**What is needed:** Would you transcribe the records word for word, please?

**Records from a dataset:**
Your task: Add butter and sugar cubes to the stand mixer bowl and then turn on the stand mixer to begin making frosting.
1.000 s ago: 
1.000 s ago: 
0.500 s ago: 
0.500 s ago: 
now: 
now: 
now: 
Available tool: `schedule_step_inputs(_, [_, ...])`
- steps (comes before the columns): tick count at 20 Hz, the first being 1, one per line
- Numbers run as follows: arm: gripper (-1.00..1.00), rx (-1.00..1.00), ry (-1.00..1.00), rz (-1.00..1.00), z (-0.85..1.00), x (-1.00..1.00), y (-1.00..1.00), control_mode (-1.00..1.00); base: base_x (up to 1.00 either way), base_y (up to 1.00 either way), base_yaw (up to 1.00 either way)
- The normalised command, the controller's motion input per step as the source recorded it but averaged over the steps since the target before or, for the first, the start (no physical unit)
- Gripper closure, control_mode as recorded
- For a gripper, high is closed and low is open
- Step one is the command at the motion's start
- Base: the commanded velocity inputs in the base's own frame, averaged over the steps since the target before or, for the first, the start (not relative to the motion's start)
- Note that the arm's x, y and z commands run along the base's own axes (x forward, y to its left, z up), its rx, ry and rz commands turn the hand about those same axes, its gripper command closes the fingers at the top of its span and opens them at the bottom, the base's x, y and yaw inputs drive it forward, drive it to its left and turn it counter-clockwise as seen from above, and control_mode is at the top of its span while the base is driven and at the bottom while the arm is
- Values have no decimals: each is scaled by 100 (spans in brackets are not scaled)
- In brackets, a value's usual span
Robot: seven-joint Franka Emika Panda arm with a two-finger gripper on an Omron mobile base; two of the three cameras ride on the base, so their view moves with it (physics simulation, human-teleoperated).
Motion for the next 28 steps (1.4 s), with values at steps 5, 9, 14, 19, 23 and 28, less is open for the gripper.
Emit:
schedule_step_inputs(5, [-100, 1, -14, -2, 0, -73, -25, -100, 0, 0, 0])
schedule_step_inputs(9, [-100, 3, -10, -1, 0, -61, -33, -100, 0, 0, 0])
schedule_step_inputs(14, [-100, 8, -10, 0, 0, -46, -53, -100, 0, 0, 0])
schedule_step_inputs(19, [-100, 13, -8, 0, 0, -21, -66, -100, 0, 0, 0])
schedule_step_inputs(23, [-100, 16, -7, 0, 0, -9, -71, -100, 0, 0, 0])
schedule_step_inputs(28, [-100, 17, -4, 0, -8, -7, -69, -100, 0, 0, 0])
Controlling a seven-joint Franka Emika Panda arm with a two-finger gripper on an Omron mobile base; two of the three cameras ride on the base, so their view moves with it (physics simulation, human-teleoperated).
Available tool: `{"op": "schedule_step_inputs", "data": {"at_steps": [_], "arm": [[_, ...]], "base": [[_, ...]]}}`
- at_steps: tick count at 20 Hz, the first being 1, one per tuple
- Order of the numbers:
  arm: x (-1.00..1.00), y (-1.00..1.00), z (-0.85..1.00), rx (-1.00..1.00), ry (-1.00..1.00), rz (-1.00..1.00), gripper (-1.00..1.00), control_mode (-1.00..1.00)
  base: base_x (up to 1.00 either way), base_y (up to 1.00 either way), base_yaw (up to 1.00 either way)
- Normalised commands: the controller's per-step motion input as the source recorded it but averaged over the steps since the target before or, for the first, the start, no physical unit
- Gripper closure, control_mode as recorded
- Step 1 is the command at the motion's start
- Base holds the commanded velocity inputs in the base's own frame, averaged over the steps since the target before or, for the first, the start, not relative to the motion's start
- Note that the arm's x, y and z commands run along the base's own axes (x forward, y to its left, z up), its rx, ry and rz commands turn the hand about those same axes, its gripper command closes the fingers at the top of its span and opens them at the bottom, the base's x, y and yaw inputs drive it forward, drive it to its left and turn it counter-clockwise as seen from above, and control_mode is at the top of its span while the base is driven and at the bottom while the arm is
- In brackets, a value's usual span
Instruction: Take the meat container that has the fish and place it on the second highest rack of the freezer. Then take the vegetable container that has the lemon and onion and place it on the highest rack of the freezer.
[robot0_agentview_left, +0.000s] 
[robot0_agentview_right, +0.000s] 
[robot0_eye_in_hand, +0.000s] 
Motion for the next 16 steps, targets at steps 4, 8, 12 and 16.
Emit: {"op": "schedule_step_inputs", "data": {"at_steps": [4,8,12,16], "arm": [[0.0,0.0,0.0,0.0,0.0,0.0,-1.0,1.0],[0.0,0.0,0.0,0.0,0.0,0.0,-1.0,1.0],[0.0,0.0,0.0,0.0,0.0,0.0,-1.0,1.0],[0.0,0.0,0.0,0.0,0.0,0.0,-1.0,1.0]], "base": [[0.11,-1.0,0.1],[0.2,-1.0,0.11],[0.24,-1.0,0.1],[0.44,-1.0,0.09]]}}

**Written reply:**
Your task: Add butter and sugar cubes to the stand mixer bowl and then turn on the stand mixer to begin making frosting.
1.000 s ago: 
1.000 s ago: 
0.500 s ago: 
0.500 s ago: 
now: 
now: 
now: 
Available tool: `schedule_step_inputs(_, [_, ...])`
- steps (comes before the columns): tick count at 20 Hz, the first being 1, one per line
- Numbers run as follows: arm: gripper (-1.00..1.00), rx (-1.00..1.00), ry (-1.00..1.00), rz (-1.00..1.00), z (-0.85..1.00), x (-1.00..1.00), y (-1.00..1.00), control_mode (-1.00..1.00); base: base_x (up to 1.00 either way), base_y (up to 1.00 either way), base_yaw (up to 1.00 either way)
- The normalised command, the controller's motion input per step as the source recorded it but averaged over the steps since the target before or, for the first, the start (no physical unit)
- Gripper closure, control_mode as recorded
- For a gripper, high is closed and low is open
- Step one is the command at the motion's start
- Base: the commanded velocity inputs in the base's own frame, averaged over the steps since the target before or, for the first, the start (not relative to the motion's start)
- Note that the arm's x, y and z commands run along the base's own axes (x forward, y to its left, z up), its rx, ry and rz commands turn the hand about those same axes, its gripper command closes the fingers at the top of its span and opens them at the bottom, the base's x, y and yaw inputs drive it forward, drive it to its left and turn it counter-clockwise as seen from above, and control_mode is at the top of its span while the base is driven and at the bottom while the arm is
- Values have no decimals: each is scaled by 100 (spans in brackets are not scaled)
- In brackets, a value's usual span
Robot: seven-joint Franka Emika Panda arm with a two-finger gripper on an Omron mobile base; two of the three cameras ride on the base, so their view moves with it (physics simulation, human-teleoperated).
Motion for the next 28 steps (1.4 s), with values at steps 5, 9, 14, 19, 23 and 28, less is open for the gripper.
Emit:
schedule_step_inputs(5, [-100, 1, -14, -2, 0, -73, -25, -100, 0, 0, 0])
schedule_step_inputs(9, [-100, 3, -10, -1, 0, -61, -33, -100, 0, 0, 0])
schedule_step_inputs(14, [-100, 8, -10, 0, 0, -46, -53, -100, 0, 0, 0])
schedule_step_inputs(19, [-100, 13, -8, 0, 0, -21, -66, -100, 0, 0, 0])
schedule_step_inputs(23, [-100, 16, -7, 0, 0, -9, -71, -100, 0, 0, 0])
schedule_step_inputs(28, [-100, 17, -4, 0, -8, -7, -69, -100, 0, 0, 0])
Controlling a seven-joint Franka Emika Panda arm with a two-finger gripper on an Omron mobile base; two of the three cameras ride on the base, so their view moves with it (physics simulation, human-teleoperated).
Available tool: `{"op": "schedule_step_inputs", "data": {"at_steps": [_], "arm": [[_, ...]], "base": [[_, ...]]}}`
- at_steps: tick count at 20 Hz, the first being 1, one per tuple
- Order of the numbers:
  arm: x (-1.00..1.00), y (-1.00..1.00), z (-0.85..1.00), rx (-1.00..1.00), ry (-1.00..1.00), rz (-1.00..1.00), gripper (-1.00..1.00), control_mode (-1.00..1.00)
  base: base_x (up to 1.00 either way), base_y (up to 1.00 either way), base_yaw (up to 1.00 either way)
- Normalised commands: the controller's per-step motion input as the source recorded it but averaged over the steps since the target before or, for the first, the start, no physical unit
- Gripper closure, control_mode as recorded
- Step 1 is the command at the motion's start
- Base holds the commanded velocity inputs in the base's own frame, averaged over the steps since the target before or, for the first, the start, not relative to the motion's start
- Note that the arm's x, y and z commands run along the base's own axes (x forward, y to its left, z up), its rx, ry and rz commands turn the hand about those same axes, its gripper command closes the fingers at the top of its span and opens them at the bottom, the base's x, y and yaw inputs drive it forward, drive it to its left and turn it counter-clockwise as seen from above, and control_mode is at the top of its span while the base is driven and at the bottom while the arm is
- In brackets, a value's usual span
Instruction: Take the meat container that has the fish and place it on the second highest rack of the freezer. Then take the vegetable container that has the lemon and onion and place it on the highest rack of the freezer.
[robot0_agentview_left, +0.000s] 
[robot0_agentview_right, +0.000s] 
[robot0_eye_in_hand, +0.000s] 
Motion for the next 16 steps, targets at steps 4, 8, 12 and 16.
Emit: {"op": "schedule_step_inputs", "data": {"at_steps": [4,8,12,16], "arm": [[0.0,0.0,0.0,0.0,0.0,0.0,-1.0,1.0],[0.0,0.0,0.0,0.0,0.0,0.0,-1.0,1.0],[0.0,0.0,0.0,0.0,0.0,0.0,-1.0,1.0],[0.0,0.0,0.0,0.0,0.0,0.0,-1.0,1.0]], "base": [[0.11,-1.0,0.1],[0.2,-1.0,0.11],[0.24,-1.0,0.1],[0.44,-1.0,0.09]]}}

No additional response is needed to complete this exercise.